インターネットで大事な情報を交換するとき、より安全に送受信するための仕組み。
インターネットは公道のように誰でも使える通信網なので、そのままデータを送受信すると途中で傍受される可能性がある。そこで、個人情報やクレジットカード番号など盗まれたら困るデータをやり取りときは、SSL という技術を使って安全性を確保してきた。
SSL は、簡単にいうとデータを暗号化して送る仕組みで、途中で傍受されても戻し方を知らないと意味不明の情報になる。それに加えて認証局と呼ばれる第三者が、実際に通信相手の会社や組織が存在することを保証してきた。
しかし最近では、オンライン認証の手間を減らすために、審査を簡易化した SSL も増えている。そのため、SSLに対応したウェブページだからといって必ずしも安全とはいえなくなってきた。

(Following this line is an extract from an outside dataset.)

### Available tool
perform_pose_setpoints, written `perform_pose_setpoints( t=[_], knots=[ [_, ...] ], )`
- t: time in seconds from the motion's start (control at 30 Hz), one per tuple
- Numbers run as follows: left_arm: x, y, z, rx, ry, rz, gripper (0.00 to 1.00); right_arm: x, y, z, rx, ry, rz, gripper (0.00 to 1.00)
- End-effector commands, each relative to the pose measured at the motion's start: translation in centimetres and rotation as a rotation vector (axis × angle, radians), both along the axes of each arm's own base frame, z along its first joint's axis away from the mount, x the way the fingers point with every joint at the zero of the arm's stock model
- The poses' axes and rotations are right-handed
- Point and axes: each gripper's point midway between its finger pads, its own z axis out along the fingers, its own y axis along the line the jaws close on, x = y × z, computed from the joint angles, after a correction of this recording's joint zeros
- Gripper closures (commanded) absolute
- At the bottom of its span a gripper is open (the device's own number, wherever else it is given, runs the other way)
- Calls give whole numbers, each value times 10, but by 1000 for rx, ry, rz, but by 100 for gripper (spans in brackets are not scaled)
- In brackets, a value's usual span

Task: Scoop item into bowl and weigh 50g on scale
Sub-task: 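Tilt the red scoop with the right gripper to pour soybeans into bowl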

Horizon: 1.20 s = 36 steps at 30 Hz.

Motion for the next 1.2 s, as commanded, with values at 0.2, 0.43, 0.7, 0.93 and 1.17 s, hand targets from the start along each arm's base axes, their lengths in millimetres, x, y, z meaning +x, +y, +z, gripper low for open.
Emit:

そのため、アメリカのCA/ブラウザフォーラムという団体によって、より厳格に審査した証明書を発行することで、さらに安全性を高めた新しい SSL が作られた。
これが、EV SSL証明書で、EV は Extended Validation の略。Extended は「伸ばした」とか「広げた」という意味で、Validation は「確認」という意味。正式には EV SSL Certificate といって、最後の Certificate を「証明書」と訳している。
EV SSL証明書は、データの暗号は公開鍵暗号方式を使っている。より大事なのは、登録する事業者の身元確認を厳格にしたこと。たとえば会社なら、実際に法人として登記されているか、経営者や担当者の身元は間違いがないか確認する。場合によっては銀行口座まで見るという。そのため、EV SSL証明書を使えるは法人登記された会社と政府機関だけで、自営業者などは利用できない。
ユーザー側のメリットとしては、インターネット・エクスプローラー7で EV SSL 対応のページを開くと、URL 表示枠が緑色になって容易に安全性を確認できる。さらに、そのページの安全性をどの認証局が保証しいているのかも表示される。